Omg just want to confirm: got drunk, naked in street, fucked in bathroom and puked on bart.
I'm making a conscious effort to limit my spending at the bars...i wrote "FOR CAB ONLY" on a $20 last night
dude she was so drunk she thought Jim Joyce made the right call
you wanted the guy to gift wrap the condoms
Also I may have a condom stuck inside me, but I won`t know til I check the couch coushions.
I had to explain to my dentist that my tooth was chipped because we designated my mouth as the official way to open beer. I feel like our level of partying is no longer socially acceptable.
We were so drunk that when I broke the bottom off a pint glass we decided to make it into a candle holder. How does that happen?!
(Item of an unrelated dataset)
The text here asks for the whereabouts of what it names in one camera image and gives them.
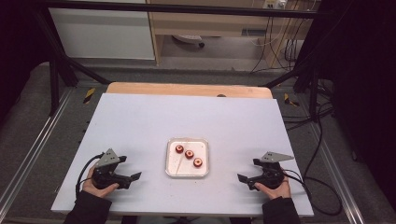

Well she started to strip and when she slung her hair at me, she painted my face with sweat. A LOT OF SWEAT. It was a weird boner.
are you putting in a lot of effort today like appearance wise
I am taking my rightful place as emperor of the undead appearance wise
This power is too much for most humans to handle safely. It's like having the nuclear launch codes, except it's my penis.
Well. I think my red tank top is jinxed. this is now the second time it's gotten jizz on it.
No, I'm not a heathen. You two are the heathens, I'm the whore.
last night is slowly putting itself back together. Its one giant slutty puzzle, all the pieces are covered in tequila and shame.
I just revenge puked in his shoes. This is gonna be a fun night :)
When do you think the murder is going to happen in this Lifetime movie of ours?